■ Problem requirements ■
Output all of the material beneath this line exactly as it is.

-=-=-=-=-

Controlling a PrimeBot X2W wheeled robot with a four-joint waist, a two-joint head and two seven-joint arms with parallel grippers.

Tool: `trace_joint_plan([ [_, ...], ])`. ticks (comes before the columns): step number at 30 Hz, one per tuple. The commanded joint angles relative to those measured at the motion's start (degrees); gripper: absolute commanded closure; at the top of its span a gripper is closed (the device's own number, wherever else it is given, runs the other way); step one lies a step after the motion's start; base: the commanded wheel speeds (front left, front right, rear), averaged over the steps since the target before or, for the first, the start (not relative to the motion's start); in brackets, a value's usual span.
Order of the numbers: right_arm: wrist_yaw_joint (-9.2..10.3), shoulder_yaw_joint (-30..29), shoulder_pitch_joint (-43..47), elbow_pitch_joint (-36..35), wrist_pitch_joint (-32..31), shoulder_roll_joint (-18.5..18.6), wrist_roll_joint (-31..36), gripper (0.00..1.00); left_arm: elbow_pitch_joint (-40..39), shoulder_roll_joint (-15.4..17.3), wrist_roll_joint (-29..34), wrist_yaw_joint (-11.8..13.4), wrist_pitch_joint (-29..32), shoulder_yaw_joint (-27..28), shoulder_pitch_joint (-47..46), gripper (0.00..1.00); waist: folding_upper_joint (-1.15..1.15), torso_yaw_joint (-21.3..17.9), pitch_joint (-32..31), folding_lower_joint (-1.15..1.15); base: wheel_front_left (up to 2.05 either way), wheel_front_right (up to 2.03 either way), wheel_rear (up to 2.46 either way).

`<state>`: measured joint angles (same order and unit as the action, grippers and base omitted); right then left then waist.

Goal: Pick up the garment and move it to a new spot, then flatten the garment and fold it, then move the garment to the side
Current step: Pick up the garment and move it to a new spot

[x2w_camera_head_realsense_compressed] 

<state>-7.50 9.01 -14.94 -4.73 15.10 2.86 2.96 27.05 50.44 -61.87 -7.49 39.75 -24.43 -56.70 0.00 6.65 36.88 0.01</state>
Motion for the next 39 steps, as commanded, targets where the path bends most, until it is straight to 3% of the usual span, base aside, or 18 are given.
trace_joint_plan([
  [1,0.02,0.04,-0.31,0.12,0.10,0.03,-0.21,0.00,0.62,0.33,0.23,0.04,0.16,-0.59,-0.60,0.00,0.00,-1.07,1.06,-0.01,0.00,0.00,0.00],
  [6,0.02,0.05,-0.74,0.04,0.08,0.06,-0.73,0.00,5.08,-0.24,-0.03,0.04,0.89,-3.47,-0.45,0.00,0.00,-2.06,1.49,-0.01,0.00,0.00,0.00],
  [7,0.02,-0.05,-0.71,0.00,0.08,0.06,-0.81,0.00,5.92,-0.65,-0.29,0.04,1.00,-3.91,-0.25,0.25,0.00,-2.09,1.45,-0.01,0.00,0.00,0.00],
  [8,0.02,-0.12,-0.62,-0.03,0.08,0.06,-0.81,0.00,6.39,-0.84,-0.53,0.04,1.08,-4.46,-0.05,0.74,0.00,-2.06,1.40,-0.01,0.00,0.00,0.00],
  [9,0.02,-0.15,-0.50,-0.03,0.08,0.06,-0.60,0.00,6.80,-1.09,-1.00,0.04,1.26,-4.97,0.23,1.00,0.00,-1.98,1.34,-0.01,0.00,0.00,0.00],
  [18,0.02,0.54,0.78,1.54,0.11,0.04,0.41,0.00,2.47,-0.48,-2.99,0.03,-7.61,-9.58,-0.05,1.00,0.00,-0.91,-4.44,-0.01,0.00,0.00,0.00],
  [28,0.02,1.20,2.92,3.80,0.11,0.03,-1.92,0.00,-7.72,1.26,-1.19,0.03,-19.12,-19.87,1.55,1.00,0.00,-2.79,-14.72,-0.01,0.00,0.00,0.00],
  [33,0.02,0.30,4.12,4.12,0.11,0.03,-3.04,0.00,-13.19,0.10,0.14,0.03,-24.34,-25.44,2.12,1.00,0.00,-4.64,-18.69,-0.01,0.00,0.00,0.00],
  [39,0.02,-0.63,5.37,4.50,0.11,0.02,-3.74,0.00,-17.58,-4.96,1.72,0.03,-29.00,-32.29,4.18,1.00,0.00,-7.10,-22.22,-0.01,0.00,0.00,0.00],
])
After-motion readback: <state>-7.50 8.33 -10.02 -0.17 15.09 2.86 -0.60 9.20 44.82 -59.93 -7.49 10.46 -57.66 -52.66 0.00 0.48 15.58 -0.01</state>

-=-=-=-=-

■ The completed task ■
Controlling a PrimeBot X2W wheeled robot with a four-joint waist, a two-joint head and two seven-joint arms with parallel grippers.

Tool: `trace_joint_plan([ [_, ...], ])`. ticks (comes before the columns): step number at 30 Hz, one per tuple. The commanded joint angles relative to those measured at the motion's start (degrees); gripper: absolute commanded closure; at the top of its span a gripper is closed (the device's own number, wherever else it is given, runs the other way); step one lies a step after the motion's start; base: the commanded wheel speeds (front left, front right, rear), averaged over the steps since the target before or, for the first, the start (not relative to the motion's start); in brackets, a value's usual span.
Order of the numbers: right_arm: wrist_yaw_joint (-9.2..10.3), shoulder_yaw_joint (-30..29), shoulder_pitch_joint (-43..47), elbow_pitch_joint (-36..35), wrist_pitch_joint (-32..31), shoulder_roll_joint (-18.5..18.6), wrist_roll_joint (-31..36), gripper (0.00..1.00); left_arm: elbow_pitch_joint (-40..39), shoulder_roll_joint (-15.4..17.3), wrist_roll_joint (-29..34), wrist_yaw_joint (-11.8..13.4), wrist_pitch_joint (-29..32), shoulder_yaw_joint (-27..28), shoulder_pitch_joint (-47..46), gripper (0.00..1.00); waist: folding_upper_joint (-1.15..1.15), torso_yaw_joint (-21.3..17.9), pitch_joint (-32..31), folding_lower_joint (-1.15..1.15); base: wheel_front_left (up to 2.05 either way), wheel_front_right (up to 2.03 either way), wheel_rear (up to 2.46 either way).

`<state>`: measured joint angles (same order and unit as the action, grippers and base omitted); right then left then waist.

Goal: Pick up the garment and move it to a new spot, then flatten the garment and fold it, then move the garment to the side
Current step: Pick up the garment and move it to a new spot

[x2w_camera_head_realsense_compressed] 

<state>-7.50 9.01 -14.94 -4.73 15.10 2.86 2.96 27.05 50.44 -61.87 -7.49 39.75 -24.43 -56.70 0.00 6.65 36.88 0.01</state>
Motion for the next 39 steps, as commanded, targets where the path bends most, until it is straight to 3% of the usual span, base aside, or 18 are given.
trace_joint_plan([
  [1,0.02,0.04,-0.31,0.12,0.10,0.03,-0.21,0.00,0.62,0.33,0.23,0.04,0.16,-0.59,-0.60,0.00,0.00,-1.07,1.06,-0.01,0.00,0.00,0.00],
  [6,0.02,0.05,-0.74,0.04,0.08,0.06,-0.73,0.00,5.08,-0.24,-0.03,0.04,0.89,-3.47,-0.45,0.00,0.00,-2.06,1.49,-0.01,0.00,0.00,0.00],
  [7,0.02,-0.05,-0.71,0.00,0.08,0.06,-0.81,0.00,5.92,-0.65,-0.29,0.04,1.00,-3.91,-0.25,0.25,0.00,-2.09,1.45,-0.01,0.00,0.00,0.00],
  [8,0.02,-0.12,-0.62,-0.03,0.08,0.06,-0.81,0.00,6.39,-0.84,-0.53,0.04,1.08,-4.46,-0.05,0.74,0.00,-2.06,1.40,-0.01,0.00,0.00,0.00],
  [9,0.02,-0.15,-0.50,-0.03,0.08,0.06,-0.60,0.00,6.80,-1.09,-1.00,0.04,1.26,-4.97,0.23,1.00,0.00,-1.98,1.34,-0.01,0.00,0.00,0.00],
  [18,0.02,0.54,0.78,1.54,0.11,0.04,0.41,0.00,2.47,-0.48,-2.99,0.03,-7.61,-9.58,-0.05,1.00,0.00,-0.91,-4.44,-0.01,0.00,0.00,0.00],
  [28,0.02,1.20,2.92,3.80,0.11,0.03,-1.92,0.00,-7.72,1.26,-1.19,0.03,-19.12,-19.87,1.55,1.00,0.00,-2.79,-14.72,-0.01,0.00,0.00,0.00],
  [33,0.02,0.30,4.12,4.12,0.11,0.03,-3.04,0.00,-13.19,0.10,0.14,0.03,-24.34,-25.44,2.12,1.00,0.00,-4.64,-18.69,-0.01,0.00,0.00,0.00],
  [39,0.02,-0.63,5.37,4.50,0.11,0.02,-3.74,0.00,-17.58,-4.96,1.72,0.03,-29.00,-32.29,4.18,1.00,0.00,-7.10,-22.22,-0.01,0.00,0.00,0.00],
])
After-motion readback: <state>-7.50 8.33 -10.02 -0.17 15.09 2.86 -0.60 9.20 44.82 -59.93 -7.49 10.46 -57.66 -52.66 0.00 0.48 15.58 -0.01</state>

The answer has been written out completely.